## Work to be completed
Report each line of the data that includes the word "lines".

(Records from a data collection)
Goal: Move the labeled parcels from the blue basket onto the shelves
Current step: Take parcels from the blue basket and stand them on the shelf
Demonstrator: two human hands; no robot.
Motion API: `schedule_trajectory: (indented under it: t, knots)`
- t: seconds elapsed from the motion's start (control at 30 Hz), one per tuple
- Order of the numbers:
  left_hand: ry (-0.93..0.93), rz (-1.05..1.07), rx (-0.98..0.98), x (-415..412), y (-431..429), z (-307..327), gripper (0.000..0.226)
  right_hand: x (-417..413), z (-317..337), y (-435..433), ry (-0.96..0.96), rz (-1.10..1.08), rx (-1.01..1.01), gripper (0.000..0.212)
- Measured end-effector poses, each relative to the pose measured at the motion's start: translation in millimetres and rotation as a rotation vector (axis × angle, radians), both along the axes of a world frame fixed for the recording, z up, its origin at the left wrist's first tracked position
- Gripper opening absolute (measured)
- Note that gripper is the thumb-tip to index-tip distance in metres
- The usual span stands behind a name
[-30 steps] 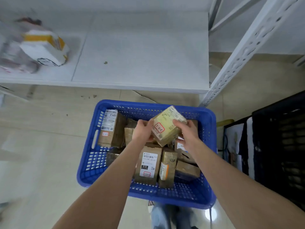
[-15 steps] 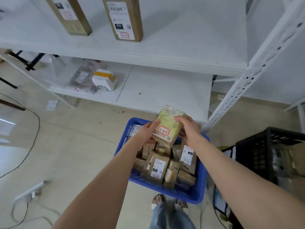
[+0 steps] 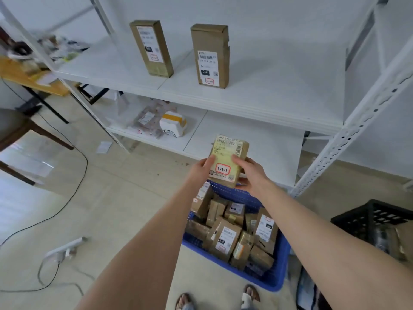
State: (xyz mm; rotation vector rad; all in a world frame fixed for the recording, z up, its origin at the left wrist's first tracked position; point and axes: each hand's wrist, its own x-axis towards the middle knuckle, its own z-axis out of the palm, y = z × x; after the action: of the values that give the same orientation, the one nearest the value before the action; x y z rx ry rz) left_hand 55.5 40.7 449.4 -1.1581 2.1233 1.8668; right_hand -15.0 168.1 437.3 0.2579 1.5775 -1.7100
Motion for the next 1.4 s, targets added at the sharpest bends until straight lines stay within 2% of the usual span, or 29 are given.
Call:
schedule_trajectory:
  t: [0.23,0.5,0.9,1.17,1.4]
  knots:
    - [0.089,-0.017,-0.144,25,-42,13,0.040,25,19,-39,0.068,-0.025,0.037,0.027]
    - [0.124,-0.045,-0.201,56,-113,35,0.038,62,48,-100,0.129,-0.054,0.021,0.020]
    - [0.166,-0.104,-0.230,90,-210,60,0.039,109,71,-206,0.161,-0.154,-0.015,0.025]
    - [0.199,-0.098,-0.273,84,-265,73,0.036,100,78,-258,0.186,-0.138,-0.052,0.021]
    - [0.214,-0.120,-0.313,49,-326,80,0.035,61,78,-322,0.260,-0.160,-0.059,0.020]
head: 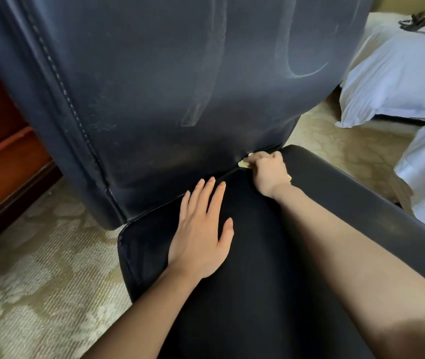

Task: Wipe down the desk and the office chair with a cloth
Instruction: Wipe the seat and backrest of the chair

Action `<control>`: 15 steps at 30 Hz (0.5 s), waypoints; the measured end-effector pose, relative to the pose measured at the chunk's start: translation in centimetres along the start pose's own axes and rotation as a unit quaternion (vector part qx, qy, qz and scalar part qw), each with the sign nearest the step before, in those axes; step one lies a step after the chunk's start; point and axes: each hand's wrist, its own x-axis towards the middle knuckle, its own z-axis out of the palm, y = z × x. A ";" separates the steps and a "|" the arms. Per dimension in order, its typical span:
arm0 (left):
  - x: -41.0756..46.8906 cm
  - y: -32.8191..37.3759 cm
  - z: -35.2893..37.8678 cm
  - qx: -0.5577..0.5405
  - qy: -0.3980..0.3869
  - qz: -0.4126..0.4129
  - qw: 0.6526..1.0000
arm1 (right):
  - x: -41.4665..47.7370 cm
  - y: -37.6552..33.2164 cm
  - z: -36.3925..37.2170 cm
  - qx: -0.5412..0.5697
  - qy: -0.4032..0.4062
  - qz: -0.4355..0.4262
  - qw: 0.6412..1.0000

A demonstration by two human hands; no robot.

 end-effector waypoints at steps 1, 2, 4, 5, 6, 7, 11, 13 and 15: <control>0.0 0.0 0.0 -0.003 0.001 0.003 1.000 | -0.4 -0.8 0.1 -0.002 -0.005 -0.015 1.000; 0.0 0.1 -0.1 -0.006 0.003 0.007 1.000 | -0.8 -1.7 0.3 -0.003 -0.011 -0.027 1.000; -0.1 0.3 -0.7 -0.014 0.015 0.021 1.000 | -1.6 -3.1 0.4 -0.008 -0.019 -0.041 0.999; 0.0 0.5 -1.0 -0.022 0.030 0.031 0.999 | -1.8 -3.6 0.3 -0.008 -0.024 -0.040 0.999; 0.2 0.7 -1.3 -0.031 0.047 0.036 0.998 | -1.9 -3.9 0.3 -0.002 -0.029 -0.035 0.999; 0.2 0.9 -1.9 -0.040 0.065 0.033 0.997 | -2.3 -4.5 0.3 0.005 -0.034 -0.034 0.999; -1.1 0.6 -4.5 -0.036 0.095 0.024 0.995 | -3.8 -7.2 0.9 -0.026 -0.049 -0.075 0.996; -2.6 -0.5 -5.8 -0.010 0.097 0.021 0.995 | -4.3 -8.0 0.9 -0.043 -0.054 -0.089 0.994; -4.1 -1.8 -6.5 0.018 0.085 0.006 0.996 | -4.8 -8.4 0.7 -0.035 -0.057 -0.083 0.994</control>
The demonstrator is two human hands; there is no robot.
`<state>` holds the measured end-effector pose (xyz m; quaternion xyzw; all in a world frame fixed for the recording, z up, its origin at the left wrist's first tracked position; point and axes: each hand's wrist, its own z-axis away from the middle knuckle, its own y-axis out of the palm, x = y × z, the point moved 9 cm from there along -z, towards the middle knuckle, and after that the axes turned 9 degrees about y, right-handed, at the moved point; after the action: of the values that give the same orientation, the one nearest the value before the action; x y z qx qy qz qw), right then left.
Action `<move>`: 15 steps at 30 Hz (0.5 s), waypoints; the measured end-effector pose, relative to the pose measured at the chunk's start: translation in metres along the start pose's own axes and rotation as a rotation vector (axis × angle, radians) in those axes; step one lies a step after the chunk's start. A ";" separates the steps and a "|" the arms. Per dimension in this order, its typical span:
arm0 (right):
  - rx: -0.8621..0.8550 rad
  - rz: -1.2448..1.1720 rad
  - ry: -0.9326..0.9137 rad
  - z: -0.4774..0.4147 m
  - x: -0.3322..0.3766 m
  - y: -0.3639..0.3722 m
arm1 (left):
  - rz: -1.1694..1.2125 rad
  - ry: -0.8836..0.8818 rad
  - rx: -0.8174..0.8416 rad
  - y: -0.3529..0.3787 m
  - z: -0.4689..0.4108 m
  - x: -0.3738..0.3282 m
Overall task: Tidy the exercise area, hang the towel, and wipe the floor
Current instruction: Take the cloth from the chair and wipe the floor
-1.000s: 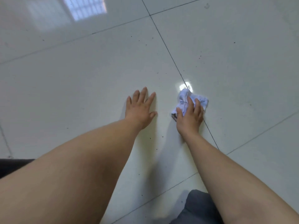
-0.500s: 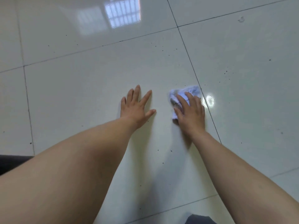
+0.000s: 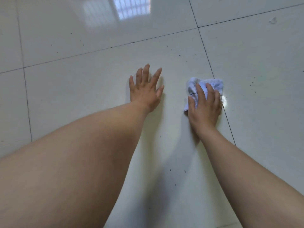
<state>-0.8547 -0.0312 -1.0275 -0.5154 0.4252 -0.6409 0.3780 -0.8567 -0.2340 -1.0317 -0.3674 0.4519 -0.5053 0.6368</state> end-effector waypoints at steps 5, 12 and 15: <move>-0.025 -0.002 -0.025 -0.033 0.029 0.009 | 0.029 0.006 -0.062 -0.011 -0.053 0.000; -0.033 0.003 0.010 -0.086 0.055 0.017 | 0.035 0.004 -0.150 -0.008 -0.066 0.001; -0.004 -0.012 -0.026 -0.101 0.066 0.022 | 0.023 -0.007 -0.140 -0.008 -0.066 -0.001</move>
<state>-0.9650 -0.0844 -1.0363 -0.5267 0.4184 -0.6356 0.3788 -0.9216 -0.2357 -1.0453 -0.4074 0.4880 -0.4639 0.6170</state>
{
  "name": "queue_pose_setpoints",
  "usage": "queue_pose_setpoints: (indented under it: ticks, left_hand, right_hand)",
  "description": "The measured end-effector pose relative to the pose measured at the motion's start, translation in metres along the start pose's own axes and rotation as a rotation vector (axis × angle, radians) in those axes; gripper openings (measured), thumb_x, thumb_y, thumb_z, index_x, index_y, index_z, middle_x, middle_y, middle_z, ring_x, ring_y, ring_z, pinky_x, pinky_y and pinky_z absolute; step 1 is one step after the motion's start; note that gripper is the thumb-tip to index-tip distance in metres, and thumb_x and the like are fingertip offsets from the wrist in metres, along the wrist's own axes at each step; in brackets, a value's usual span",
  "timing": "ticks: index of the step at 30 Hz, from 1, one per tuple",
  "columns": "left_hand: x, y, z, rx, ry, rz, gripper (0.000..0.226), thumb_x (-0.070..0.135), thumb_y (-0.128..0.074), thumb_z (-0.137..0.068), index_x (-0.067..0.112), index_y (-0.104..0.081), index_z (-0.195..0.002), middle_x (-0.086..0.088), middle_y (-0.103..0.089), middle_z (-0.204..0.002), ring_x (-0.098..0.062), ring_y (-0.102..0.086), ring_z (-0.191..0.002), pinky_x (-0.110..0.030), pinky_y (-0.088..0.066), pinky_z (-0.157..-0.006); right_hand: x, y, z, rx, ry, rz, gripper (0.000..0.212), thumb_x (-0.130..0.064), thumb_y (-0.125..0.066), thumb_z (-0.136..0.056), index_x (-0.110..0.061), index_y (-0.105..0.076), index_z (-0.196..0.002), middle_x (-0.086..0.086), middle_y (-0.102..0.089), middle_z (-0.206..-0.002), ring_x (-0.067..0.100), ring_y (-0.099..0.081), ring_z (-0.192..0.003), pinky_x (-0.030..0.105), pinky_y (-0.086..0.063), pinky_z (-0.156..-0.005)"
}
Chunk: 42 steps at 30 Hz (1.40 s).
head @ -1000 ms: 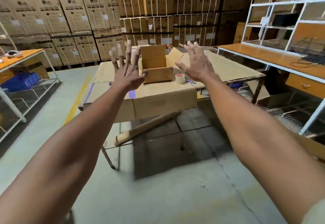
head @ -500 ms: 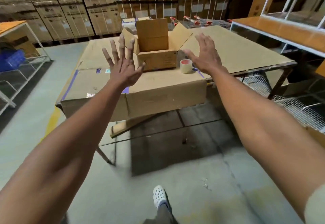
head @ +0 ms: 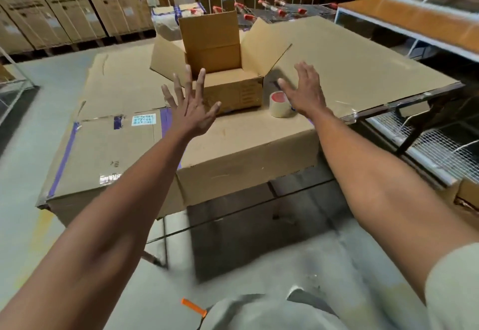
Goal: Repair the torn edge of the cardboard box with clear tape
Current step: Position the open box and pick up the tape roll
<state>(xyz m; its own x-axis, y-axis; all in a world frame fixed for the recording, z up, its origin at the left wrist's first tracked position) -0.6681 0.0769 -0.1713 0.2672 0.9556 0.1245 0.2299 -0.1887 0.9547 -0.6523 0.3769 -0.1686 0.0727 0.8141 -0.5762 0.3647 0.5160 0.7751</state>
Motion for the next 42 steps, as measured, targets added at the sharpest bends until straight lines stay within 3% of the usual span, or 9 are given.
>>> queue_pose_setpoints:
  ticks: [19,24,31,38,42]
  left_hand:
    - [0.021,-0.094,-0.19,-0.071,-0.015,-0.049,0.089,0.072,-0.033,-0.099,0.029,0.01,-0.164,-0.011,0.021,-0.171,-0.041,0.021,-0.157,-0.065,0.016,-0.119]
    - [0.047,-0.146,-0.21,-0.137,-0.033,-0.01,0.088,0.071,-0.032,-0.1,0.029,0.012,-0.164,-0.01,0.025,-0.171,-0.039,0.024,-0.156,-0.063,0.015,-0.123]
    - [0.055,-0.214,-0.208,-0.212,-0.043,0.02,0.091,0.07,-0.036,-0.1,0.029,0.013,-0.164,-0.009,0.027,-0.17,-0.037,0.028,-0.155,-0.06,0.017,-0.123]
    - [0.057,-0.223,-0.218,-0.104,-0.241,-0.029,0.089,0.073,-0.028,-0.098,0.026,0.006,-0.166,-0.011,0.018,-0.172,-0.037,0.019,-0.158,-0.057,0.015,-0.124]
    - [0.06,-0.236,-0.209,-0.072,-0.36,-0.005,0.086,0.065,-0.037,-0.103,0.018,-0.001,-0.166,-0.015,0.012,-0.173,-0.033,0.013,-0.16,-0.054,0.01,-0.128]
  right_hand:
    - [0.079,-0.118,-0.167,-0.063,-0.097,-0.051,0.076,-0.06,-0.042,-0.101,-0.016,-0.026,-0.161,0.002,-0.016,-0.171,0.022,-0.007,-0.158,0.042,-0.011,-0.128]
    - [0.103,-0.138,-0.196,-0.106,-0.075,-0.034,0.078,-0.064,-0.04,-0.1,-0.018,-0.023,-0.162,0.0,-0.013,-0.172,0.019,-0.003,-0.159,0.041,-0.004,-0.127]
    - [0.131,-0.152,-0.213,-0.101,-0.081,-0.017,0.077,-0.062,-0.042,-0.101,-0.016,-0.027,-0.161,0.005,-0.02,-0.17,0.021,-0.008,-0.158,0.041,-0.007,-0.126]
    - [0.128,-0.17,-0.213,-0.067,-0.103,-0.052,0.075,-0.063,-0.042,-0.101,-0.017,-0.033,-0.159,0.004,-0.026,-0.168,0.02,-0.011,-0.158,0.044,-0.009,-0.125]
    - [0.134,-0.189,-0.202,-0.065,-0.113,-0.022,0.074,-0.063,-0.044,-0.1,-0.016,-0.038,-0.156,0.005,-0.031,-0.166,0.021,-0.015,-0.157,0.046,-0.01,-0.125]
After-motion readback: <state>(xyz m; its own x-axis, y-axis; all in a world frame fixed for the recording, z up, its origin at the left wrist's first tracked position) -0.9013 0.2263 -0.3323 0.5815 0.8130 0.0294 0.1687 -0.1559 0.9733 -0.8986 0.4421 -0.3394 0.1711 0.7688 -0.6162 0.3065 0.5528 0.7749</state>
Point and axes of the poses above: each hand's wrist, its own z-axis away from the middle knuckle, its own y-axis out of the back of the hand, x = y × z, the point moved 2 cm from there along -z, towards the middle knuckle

## Expected output
Motion for the next 1.4 s, targets added at the sharpest bends until straight lines stay within 2% of the usual span, or 29 are given.
Motion for the next 42 steps, as measured, targets added at the sharpest bends until straight lines stay within 3% of the usual span, or 9 are given.

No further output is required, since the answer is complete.